ASSIGNMENT — Beginning at the line that holds "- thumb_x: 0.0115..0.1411" and continuing to the last line of the data below, transcribe every line word for word, without pictures.

GIVEN MATERIAL —
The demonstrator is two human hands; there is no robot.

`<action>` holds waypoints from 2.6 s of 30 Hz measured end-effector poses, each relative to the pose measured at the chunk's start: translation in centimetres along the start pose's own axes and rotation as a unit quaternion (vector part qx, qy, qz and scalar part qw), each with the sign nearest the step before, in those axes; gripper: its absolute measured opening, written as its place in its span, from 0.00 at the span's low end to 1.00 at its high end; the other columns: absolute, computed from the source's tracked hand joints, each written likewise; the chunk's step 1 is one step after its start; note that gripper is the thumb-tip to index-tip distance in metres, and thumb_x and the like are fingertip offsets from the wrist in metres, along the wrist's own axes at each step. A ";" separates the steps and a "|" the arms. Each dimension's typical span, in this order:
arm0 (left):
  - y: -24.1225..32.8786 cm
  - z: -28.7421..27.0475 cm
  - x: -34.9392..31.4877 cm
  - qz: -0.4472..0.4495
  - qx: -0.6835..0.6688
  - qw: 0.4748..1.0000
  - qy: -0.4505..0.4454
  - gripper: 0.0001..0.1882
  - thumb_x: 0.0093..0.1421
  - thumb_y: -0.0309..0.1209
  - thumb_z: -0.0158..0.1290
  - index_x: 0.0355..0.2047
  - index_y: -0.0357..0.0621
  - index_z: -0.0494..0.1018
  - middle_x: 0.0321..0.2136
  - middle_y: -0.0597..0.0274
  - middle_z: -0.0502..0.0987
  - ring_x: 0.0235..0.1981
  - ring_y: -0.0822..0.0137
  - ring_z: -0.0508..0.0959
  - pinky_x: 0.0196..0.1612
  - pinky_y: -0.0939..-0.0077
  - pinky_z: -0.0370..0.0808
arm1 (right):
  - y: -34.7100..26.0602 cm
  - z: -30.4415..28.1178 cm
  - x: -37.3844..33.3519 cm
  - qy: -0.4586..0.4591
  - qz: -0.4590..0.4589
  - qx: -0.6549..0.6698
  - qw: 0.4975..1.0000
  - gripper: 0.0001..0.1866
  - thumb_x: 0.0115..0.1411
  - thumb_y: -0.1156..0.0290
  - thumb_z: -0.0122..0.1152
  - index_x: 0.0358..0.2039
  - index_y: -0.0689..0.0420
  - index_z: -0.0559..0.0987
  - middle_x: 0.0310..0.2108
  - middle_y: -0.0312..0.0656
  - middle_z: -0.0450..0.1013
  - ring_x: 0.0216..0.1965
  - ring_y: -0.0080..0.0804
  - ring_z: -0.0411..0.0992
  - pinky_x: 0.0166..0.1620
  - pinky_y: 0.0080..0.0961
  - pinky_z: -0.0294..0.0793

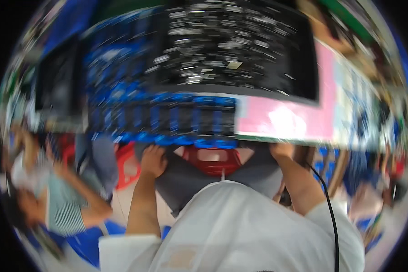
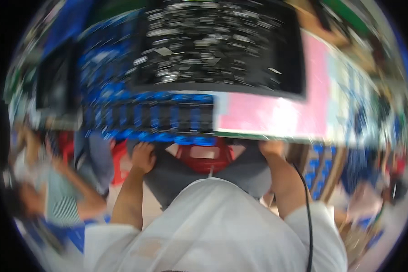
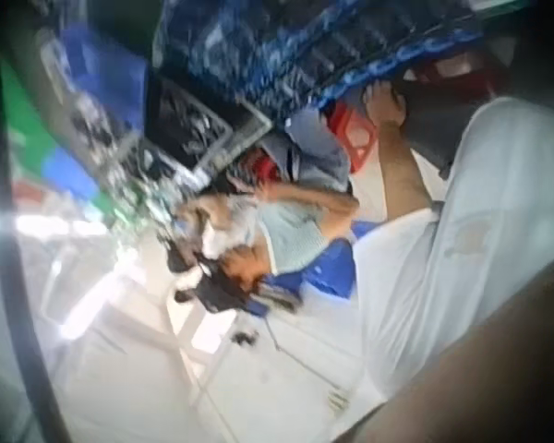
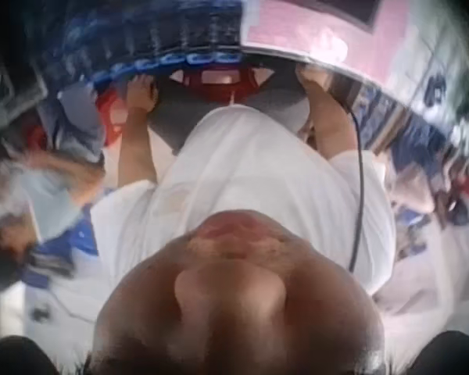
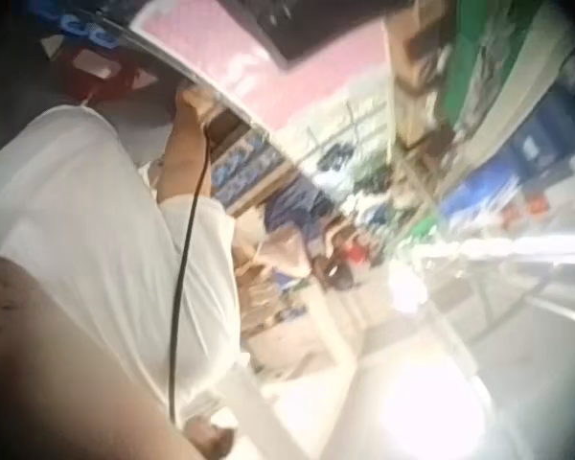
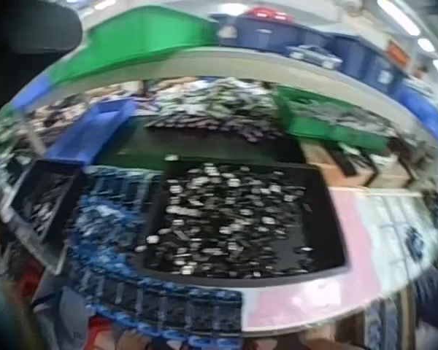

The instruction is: Assembling wheels and chassis for small blue toy cars on a factory production line.

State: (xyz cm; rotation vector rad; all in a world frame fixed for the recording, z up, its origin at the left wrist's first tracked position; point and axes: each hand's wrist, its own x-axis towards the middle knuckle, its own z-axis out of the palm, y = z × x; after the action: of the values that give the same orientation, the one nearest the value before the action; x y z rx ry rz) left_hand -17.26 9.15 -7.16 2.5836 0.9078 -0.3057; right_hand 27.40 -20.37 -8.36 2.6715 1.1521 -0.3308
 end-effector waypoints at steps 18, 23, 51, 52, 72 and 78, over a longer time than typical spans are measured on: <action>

RESPONSE TO THIS EXERCISE —
  - thumb_x: 0.0115..0.1411
  - thumb_y: -0.1156..0.0290
  - thumb_z: -0.0122..0.1152
  - index_x: 0.0358..0.2039
  - index_y: -0.0689..0.0420
  - index_z: -0.0559..0.0987
  - middle_x: 0.0310..0.2108
  - middle_y: -0.0312..0.0656
  - middle_z: -0.0450..0.1013
  - ring_x: 0.0216..0.1965
  - ring_y: -0.0080..0.0804
  - ring_z: -0.0411..0.0992
  - pinky_x: 0.0166..0.1620
  - pinky_y: 0.0080..0.0961
  - pinky_z: -0.0294..0.0793


The instruction is: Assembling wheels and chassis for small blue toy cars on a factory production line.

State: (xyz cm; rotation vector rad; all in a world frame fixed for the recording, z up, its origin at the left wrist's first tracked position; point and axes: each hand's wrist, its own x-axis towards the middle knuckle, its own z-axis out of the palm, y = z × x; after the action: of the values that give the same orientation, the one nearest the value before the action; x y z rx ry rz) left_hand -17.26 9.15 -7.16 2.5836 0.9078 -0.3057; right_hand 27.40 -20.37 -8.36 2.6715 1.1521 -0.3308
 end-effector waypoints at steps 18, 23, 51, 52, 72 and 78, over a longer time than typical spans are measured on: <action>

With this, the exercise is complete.